We have also developed an in-plane implementation of the assembly method (Fig. 4), where a disc-shaped object, i.e., twisting component, and a part that has a set of cantilever springs azimuthally distributed, i.e., main body, are assembled. The implementation was originally used in a planar array of externally-fed electrospray emitters, but we have also used the implementation to develop a high-pressure CNT-based electron impact ionizer. This implementation introduces several improvements over the design. First, the use of v-shaped notches to lock the spring tips prevents accidental disassembly and provides a reliable way to secure the assembly. Second, the spatial distribution of the springs provides high axial stiffness to tightly control the alignment of the assembly, but the lateral stiffness of the springs is small enough to accommodate differential thermal expansion between the two parts, or consistent over-/underetching of the sidewalls of the components during fabrication. Third, the springs are linearly tapered to achieve
stiffer springs that require less spring tip displacement to produce the same force. In this implementation, the twisting component is first roughly position into a recess on the top surface of the main body using as guides four protrusions. Then, the twisting component is rotated clockwise with respect to the main body. As the twisting component rotates, the springs are deflected. Finally, each spring tip falls into a notch etched on the edge of the twisting component to prevent further rotation, effectively locking the assembly. The choice of using an in-plane spring assembly could be perceived as unnecessary because of the availability of several wafer-bonding techniques. However, we strongly believe that spring-based methods are superior to other wafer-bonding methods to integrate electrode systems to high-voltage MEMS arrays for a number of reasons. First, the assembly is not permanent and can be remade multiple times, which allows design iteration and modular design. Second, spring-based assemblies give more freedom in the choice of substrates to be bonded, thus providing more flexibility to the design. Third, the assembly does not require high pressure or high temperature. Therefore, the assembly method does not impact the thermal budget of the device and also allows the use of temperature-degradable films and substrates such as polymer-based materials. Nevertheless, the assembly method is compatible with high-temperature processing. Fourth, the hand assembly step requires no special equipment, which improves manufacturing flexibility, at least at the research and development level.
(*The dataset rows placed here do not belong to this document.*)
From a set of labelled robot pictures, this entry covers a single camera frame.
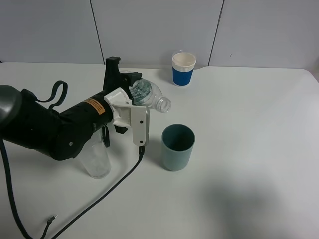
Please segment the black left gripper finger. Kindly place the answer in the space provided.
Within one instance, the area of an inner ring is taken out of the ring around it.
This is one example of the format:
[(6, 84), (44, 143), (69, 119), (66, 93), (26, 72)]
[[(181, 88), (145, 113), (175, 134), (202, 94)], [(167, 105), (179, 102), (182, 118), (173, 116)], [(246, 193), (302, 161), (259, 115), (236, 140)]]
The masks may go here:
[(120, 57), (114, 56), (105, 59), (104, 91), (113, 91), (121, 86), (122, 78), (119, 71), (120, 60)]
[(135, 81), (140, 80), (142, 78), (142, 73), (139, 72), (130, 72), (130, 71), (124, 71), (120, 73), (121, 76), (126, 81), (126, 84), (131, 87)]

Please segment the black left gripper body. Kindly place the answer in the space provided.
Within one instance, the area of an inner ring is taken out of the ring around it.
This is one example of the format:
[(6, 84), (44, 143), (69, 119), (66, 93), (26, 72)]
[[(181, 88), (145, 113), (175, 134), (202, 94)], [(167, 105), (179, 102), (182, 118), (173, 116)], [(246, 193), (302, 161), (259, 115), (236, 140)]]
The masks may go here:
[(99, 93), (61, 112), (59, 116), (65, 121), (79, 125), (81, 128), (89, 125), (92, 131), (96, 132), (113, 121), (112, 108), (104, 100), (104, 97), (117, 88), (122, 88), (129, 96), (129, 99), (132, 99), (129, 85), (127, 83), (116, 83), (114, 86), (104, 87)]

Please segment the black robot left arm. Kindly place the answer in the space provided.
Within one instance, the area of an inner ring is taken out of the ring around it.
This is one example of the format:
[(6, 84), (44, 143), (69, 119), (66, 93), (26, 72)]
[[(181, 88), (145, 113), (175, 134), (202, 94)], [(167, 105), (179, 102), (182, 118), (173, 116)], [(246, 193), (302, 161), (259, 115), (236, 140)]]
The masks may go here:
[(48, 108), (42, 106), (42, 101), (27, 89), (19, 91), (12, 86), (1, 85), (0, 137), (58, 161), (75, 158), (98, 130), (102, 131), (105, 147), (109, 147), (106, 126), (114, 116), (104, 96), (121, 88), (131, 100), (133, 96), (129, 88), (142, 78), (138, 72), (121, 73), (119, 62), (119, 57), (107, 58), (102, 91), (61, 113), (54, 107), (61, 105), (66, 98), (68, 84), (64, 81), (59, 80), (53, 85), (47, 101), (55, 98), (59, 86), (62, 94)]

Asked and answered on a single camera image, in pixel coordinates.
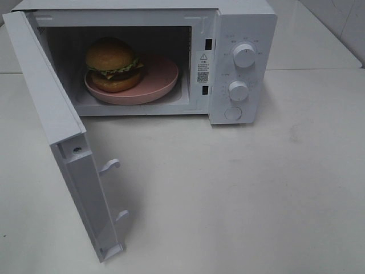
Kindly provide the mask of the white microwave oven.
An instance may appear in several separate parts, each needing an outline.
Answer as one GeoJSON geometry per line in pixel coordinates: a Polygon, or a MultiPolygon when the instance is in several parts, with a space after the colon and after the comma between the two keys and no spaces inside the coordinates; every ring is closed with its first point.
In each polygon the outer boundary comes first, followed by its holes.
{"type": "Polygon", "coordinates": [[[32,15],[43,49],[80,116],[204,114],[212,124],[252,123],[277,16],[266,1],[22,1],[11,12],[32,15]],[[116,37],[139,53],[163,55],[179,67],[175,88],[163,98],[115,105],[94,98],[84,84],[87,47],[116,37]],[[255,62],[239,68],[234,46],[252,43],[255,62]],[[210,51],[210,82],[196,82],[196,52],[210,51]],[[243,81],[248,97],[232,101],[228,85],[243,81]],[[239,107],[239,120],[224,112],[239,107]]]}

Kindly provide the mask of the round white door button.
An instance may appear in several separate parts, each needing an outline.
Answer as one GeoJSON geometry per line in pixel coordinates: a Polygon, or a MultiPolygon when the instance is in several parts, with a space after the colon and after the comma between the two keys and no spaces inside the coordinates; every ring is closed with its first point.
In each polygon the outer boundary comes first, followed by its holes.
{"type": "Polygon", "coordinates": [[[239,107],[230,107],[224,112],[224,115],[227,120],[239,120],[242,116],[242,110],[239,107]]]}

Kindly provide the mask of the burger with lettuce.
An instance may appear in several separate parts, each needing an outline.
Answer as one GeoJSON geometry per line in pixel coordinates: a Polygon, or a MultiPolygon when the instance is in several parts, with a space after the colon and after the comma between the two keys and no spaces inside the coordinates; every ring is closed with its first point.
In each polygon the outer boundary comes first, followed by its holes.
{"type": "Polygon", "coordinates": [[[86,52],[86,77],[105,92],[121,92],[142,79],[144,64],[132,47],[114,37],[95,41],[86,52]]]}

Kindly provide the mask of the white microwave door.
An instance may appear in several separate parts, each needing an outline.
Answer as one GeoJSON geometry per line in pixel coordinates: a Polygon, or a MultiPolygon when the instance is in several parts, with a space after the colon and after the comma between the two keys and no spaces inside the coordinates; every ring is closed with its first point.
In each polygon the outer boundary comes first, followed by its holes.
{"type": "Polygon", "coordinates": [[[39,41],[34,16],[14,11],[3,19],[50,149],[95,253],[104,262],[123,250],[116,223],[129,214],[124,210],[112,217],[100,179],[119,167],[119,160],[97,169],[86,128],[39,41]]]}

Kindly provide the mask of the lower white dial knob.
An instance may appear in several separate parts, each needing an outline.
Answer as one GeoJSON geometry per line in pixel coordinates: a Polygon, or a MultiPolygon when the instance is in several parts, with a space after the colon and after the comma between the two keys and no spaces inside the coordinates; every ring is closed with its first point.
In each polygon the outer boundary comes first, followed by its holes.
{"type": "Polygon", "coordinates": [[[232,101],[240,102],[248,97],[249,89],[245,82],[237,80],[228,85],[228,93],[232,101]]]}

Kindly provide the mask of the pink round plate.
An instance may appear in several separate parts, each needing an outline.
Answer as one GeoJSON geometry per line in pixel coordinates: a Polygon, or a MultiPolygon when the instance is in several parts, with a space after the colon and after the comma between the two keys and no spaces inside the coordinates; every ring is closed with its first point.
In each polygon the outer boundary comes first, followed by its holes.
{"type": "Polygon", "coordinates": [[[130,72],[119,72],[108,79],[99,72],[88,71],[84,82],[98,100],[129,106],[160,99],[174,88],[178,76],[179,68],[170,59],[144,54],[130,72]]]}

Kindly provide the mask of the white warning label sticker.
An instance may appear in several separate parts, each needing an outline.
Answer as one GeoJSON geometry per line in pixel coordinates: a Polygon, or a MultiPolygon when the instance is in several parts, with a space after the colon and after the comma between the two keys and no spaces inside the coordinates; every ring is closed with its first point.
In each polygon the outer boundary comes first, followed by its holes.
{"type": "Polygon", "coordinates": [[[210,82],[210,67],[212,65],[212,53],[210,51],[196,52],[196,82],[210,82]]]}

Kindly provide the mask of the white dial knob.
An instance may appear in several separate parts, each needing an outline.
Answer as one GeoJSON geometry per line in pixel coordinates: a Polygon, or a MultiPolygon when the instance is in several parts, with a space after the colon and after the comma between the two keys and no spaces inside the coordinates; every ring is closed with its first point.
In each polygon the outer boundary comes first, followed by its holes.
{"type": "Polygon", "coordinates": [[[228,93],[232,101],[240,102],[248,97],[249,89],[245,82],[237,80],[228,85],[228,93]]]}
{"type": "Polygon", "coordinates": [[[250,42],[242,42],[234,46],[233,61],[239,68],[247,68],[256,60],[256,48],[250,42]]]}

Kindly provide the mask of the upper white dial knob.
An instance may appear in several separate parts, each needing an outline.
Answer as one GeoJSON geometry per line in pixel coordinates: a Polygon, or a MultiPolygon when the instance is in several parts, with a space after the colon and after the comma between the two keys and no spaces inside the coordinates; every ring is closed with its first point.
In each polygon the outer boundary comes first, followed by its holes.
{"type": "Polygon", "coordinates": [[[256,48],[250,42],[242,42],[234,46],[233,61],[239,68],[247,68],[256,60],[256,48]]]}

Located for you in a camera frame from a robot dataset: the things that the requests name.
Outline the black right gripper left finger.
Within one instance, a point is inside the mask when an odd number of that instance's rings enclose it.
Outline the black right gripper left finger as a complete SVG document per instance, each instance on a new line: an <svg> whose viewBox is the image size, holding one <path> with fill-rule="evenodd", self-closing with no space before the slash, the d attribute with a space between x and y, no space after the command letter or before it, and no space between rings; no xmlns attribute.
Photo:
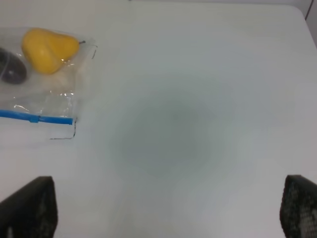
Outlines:
<svg viewBox="0 0 317 238"><path fill-rule="evenodd" d="M37 177L0 202L2 238L52 238L58 224L54 180Z"/></svg>

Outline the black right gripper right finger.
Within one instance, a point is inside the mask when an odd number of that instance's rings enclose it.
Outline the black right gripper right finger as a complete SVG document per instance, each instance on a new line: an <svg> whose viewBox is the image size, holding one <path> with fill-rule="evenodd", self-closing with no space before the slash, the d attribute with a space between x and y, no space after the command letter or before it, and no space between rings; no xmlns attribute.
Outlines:
<svg viewBox="0 0 317 238"><path fill-rule="evenodd" d="M301 175L285 179L279 218L287 238L317 236L317 185Z"/></svg>

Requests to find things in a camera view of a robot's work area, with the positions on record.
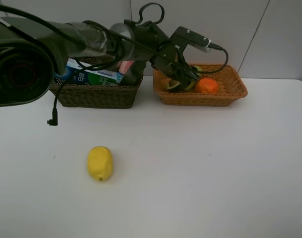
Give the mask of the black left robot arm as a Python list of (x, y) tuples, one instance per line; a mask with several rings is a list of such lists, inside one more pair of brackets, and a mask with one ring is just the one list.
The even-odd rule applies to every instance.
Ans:
[(0, 21), (0, 107), (33, 102), (42, 97), (62, 75), (67, 61), (78, 57), (110, 55), (105, 67), (131, 60), (123, 85), (132, 85), (142, 75), (147, 62), (183, 87), (199, 75), (177, 48), (153, 22), (131, 20), (104, 29), (93, 21), (54, 23), (6, 17)]

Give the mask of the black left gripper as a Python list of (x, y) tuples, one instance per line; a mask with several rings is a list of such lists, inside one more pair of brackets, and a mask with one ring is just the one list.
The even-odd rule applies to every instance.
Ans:
[(189, 66), (183, 56), (187, 43), (188, 41), (182, 37), (150, 38), (150, 48), (162, 55), (162, 57), (152, 57), (150, 60), (152, 67), (168, 78), (178, 79), (180, 82), (197, 82), (200, 79), (200, 73), (192, 70), (200, 71), (200, 67), (198, 65)]

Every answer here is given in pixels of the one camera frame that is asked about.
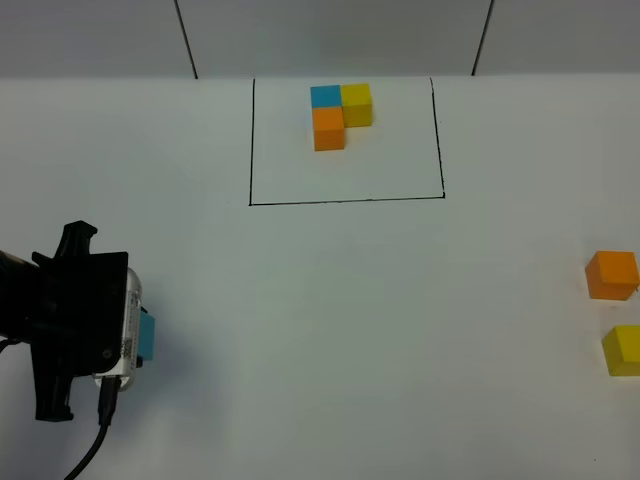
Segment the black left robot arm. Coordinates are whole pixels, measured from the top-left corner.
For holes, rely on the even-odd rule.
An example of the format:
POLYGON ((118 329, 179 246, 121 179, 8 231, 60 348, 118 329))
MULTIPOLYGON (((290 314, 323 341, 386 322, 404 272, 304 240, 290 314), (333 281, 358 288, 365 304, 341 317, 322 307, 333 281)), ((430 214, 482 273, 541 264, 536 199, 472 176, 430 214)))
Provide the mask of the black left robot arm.
POLYGON ((1 255, 1 335, 30 347, 40 421, 72 420, 73 380, 122 358, 129 256, 92 253, 96 232, 76 221, 64 226, 53 257, 1 255))

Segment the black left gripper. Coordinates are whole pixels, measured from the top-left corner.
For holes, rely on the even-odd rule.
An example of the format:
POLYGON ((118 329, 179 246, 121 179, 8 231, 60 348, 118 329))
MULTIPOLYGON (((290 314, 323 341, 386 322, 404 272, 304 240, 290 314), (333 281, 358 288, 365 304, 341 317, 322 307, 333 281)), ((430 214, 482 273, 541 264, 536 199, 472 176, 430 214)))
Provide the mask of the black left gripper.
POLYGON ((55 258, 32 254, 39 283, 27 328, 39 421, 71 421, 73 378, 105 373, 121 358, 129 256, 90 254, 97 233, 83 220, 68 223, 55 258))

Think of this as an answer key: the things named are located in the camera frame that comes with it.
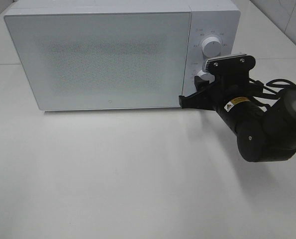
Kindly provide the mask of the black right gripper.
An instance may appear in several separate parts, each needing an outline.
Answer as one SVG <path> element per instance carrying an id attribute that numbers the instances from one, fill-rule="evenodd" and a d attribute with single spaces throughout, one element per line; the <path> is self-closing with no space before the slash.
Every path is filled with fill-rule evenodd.
<path id="1" fill-rule="evenodd" d="M 262 109 L 254 99 L 255 93 L 262 92 L 261 83 L 244 76 L 220 76 L 213 83 L 195 76 L 194 81 L 197 91 L 179 96 L 182 109 L 215 110 L 220 117 L 261 117 Z"/>

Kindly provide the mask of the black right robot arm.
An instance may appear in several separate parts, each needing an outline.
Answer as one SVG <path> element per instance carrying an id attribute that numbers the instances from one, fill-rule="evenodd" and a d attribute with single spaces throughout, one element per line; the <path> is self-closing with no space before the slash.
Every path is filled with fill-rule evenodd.
<path id="1" fill-rule="evenodd" d="M 197 91 L 179 96 L 181 108 L 215 111 L 237 137 L 248 162 L 285 161 L 296 153 L 296 84 L 285 79 L 267 84 L 248 74 L 195 77 Z"/>

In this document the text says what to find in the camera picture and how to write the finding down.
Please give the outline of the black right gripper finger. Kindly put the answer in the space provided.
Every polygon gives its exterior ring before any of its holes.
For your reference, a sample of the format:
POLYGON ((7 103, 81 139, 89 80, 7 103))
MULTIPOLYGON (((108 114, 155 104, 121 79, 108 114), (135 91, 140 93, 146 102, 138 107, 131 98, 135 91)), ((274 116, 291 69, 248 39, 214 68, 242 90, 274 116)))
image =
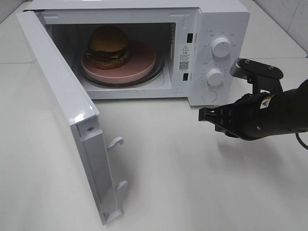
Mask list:
POLYGON ((223 114, 230 115, 230 111, 231 111, 231 108, 228 105, 213 107, 213 108, 204 107, 199 110, 198 121, 206 121, 204 118, 205 114, 212 113, 212 114, 220 114, 220 115, 223 115, 223 114))
POLYGON ((233 116, 232 114, 205 114, 204 116, 206 121, 209 121, 215 125, 215 131, 218 132, 234 132, 234 125, 233 125, 233 116))

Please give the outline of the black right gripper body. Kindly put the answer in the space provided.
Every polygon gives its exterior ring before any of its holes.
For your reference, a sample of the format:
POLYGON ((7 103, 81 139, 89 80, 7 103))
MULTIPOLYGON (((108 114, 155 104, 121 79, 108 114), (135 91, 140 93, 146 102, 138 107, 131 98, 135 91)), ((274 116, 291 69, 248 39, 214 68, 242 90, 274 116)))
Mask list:
POLYGON ((252 84, 253 92, 227 104, 231 108, 235 131, 223 133, 246 141, 288 134, 286 115, 279 108, 283 93, 280 81, 248 79, 247 82, 252 84))

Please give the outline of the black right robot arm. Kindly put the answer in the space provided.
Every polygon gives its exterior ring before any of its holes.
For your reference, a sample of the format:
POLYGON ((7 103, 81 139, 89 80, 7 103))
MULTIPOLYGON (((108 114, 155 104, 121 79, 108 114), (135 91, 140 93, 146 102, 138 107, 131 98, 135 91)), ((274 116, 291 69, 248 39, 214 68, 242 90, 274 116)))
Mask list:
POLYGON ((199 121, 208 121, 225 135, 253 141, 267 136, 308 130, 308 82, 276 94, 245 94, 236 102, 199 110, 199 121))

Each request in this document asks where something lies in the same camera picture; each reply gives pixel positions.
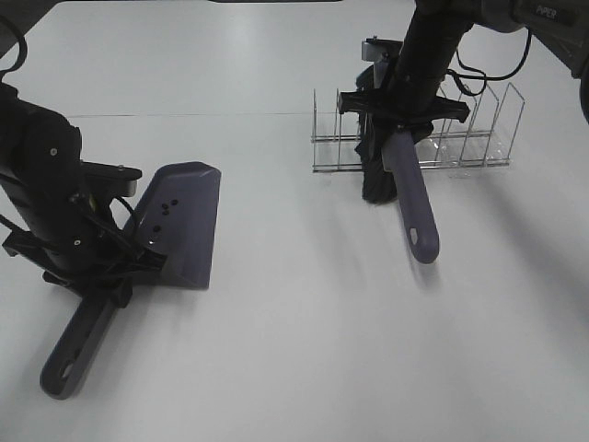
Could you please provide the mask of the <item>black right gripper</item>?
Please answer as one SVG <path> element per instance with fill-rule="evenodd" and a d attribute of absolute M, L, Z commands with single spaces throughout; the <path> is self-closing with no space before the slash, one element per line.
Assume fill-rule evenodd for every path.
<path fill-rule="evenodd" d="M 338 96 L 338 113 L 355 113 L 363 123 L 388 134 L 408 130 L 416 138 L 433 131 L 438 120 L 465 122 L 469 116 L 466 102 L 438 94 L 440 81 L 406 82 L 387 69 L 366 68 L 356 77 L 356 89 Z"/>

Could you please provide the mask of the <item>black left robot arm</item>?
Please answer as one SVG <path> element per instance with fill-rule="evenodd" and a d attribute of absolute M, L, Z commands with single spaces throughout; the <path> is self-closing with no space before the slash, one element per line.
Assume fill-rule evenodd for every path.
<path fill-rule="evenodd" d="M 136 214 L 119 228 L 110 210 L 134 195 L 142 172 L 84 161 L 81 150 L 80 130 L 63 115 L 1 87 L 1 187 L 26 224 L 1 220 L 10 230 L 3 248 L 38 265 L 51 284 L 124 308 L 134 276 L 165 261 L 135 239 Z"/>

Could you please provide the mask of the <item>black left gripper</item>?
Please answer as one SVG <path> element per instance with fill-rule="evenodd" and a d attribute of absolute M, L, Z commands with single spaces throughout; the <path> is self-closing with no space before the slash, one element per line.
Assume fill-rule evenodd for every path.
<path fill-rule="evenodd" d="M 114 221 L 110 204 L 87 179 L 93 162 L 66 166 L 1 164 L 1 186 L 27 228 L 3 218 L 11 231 L 3 246 L 43 270 L 46 282 L 70 291 L 114 275 L 143 269 L 144 247 Z"/>

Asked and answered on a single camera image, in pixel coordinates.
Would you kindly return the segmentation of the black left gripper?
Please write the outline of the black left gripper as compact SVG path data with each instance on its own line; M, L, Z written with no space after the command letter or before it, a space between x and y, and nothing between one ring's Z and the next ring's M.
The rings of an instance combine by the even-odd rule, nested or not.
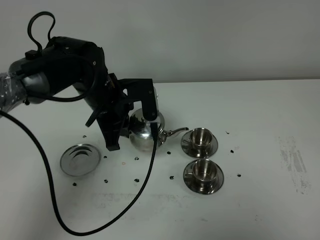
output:
M105 81L98 80L85 101L93 110L85 125L89 127L97 120L109 151L120 149L120 136L129 138L129 112L134 109L135 102L141 102L145 120L155 121L158 117L151 78L117 79L110 73Z

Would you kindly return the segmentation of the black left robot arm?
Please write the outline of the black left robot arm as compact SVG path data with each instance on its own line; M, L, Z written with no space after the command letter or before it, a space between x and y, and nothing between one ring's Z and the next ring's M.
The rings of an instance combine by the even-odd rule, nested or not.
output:
M104 50L95 43L70 37L54 37L40 52L30 50L13 62L9 73L17 80L22 100L33 104L57 102L57 94L74 87L78 96L64 102L85 100L92 114L86 122L97 122L106 148L120 148L119 138L129 133L129 112L141 102L142 115L155 121L159 114L153 81L117 79L109 73Z

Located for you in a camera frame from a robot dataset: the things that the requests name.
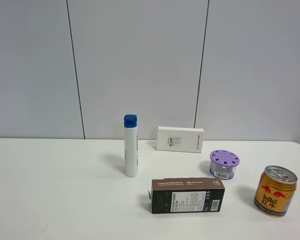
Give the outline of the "gold Red Bull can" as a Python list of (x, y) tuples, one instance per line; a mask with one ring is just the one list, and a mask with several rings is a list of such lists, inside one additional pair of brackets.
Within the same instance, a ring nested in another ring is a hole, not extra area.
[(260, 176), (254, 204), (262, 213), (281, 218), (286, 215), (295, 191), (298, 177), (282, 166), (266, 166)]

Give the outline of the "white bottle blue cap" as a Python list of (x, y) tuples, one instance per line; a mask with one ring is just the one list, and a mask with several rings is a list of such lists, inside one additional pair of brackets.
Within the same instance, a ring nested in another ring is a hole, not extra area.
[(124, 126), (125, 174), (133, 178), (138, 174), (138, 118), (135, 114), (126, 114)]

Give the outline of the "dark brown cardboard box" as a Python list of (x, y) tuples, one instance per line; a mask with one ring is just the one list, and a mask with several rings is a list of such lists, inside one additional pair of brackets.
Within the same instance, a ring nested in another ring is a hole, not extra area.
[(225, 186), (215, 177), (153, 179), (148, 192), (152, 214), (219, 212)]

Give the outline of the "white cardboard box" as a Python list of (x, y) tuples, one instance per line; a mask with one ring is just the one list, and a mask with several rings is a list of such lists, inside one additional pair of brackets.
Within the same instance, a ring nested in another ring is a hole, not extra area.
[(204, 139), (202, 128), (157, 127), (156, 150), (201, 153)]

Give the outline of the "purple lid air freshener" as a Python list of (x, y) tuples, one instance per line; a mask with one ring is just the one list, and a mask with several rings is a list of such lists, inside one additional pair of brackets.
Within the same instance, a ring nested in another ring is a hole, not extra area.
[(239, 157), (228, 150), (217, 149), (210, 153), (209, 172), (216, 178), (231, 180), (234, 178)]

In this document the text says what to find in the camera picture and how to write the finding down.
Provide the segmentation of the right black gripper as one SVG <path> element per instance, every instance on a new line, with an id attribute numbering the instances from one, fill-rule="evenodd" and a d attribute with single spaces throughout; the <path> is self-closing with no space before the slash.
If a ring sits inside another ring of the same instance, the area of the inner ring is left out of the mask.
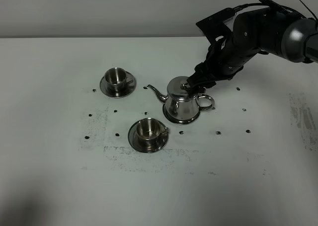
<path id="1" fill-rule="evenodd" d="M 191 93 L 204 94 L 217 81 L 233 78 L 258 53 L 258 38 L 254 36 L 229 36 L 223 44 L 218 41 L 209 57 L 188 77 Z"/>

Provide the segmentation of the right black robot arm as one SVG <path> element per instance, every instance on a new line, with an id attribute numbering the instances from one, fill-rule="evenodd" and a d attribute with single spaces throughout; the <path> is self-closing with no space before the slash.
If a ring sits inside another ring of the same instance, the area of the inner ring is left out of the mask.
<path id="1" fill-rule="evenodd" d="M 239 7 L 223 9 L 197 27 L 210 42 L 205 61 L 185 84 L 202 92 L 217 81 L 232 79 L 256 54 L 273 54 L 293 63 L 318 60 L 318 22 L 293 11 L 262 8 L 237 15 Z"/>

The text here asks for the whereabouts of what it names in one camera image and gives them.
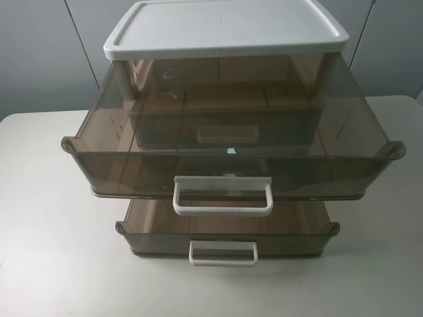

We have also implemented an HV packaging solution for out-of-plane MEMS QMFs (Fig. 5). In this case, sets of springs are etched into a four-wafer stack that is an assembly platform. The MEMS part includes a set of holes for the electrodes and spacers that are intended to be assembled by the system. The springs can be individually actuated using a handler. During assembly of the QMF, each spring is first fully deflected using the handler so the spring tip is not visible though the assembly hole that it controls (Fig. 6). Then, the part that is intended to be assembled is inserted into the assembly hole. Finally, the spring is released and the part is clamped. This implementation uses springs with handlers to avoid scratching the dielectric film on the spring surface, which is used as electrical insulation for the QMF. The performance that we obtained from these QMFs validates our estimates of alignment precision for the technology.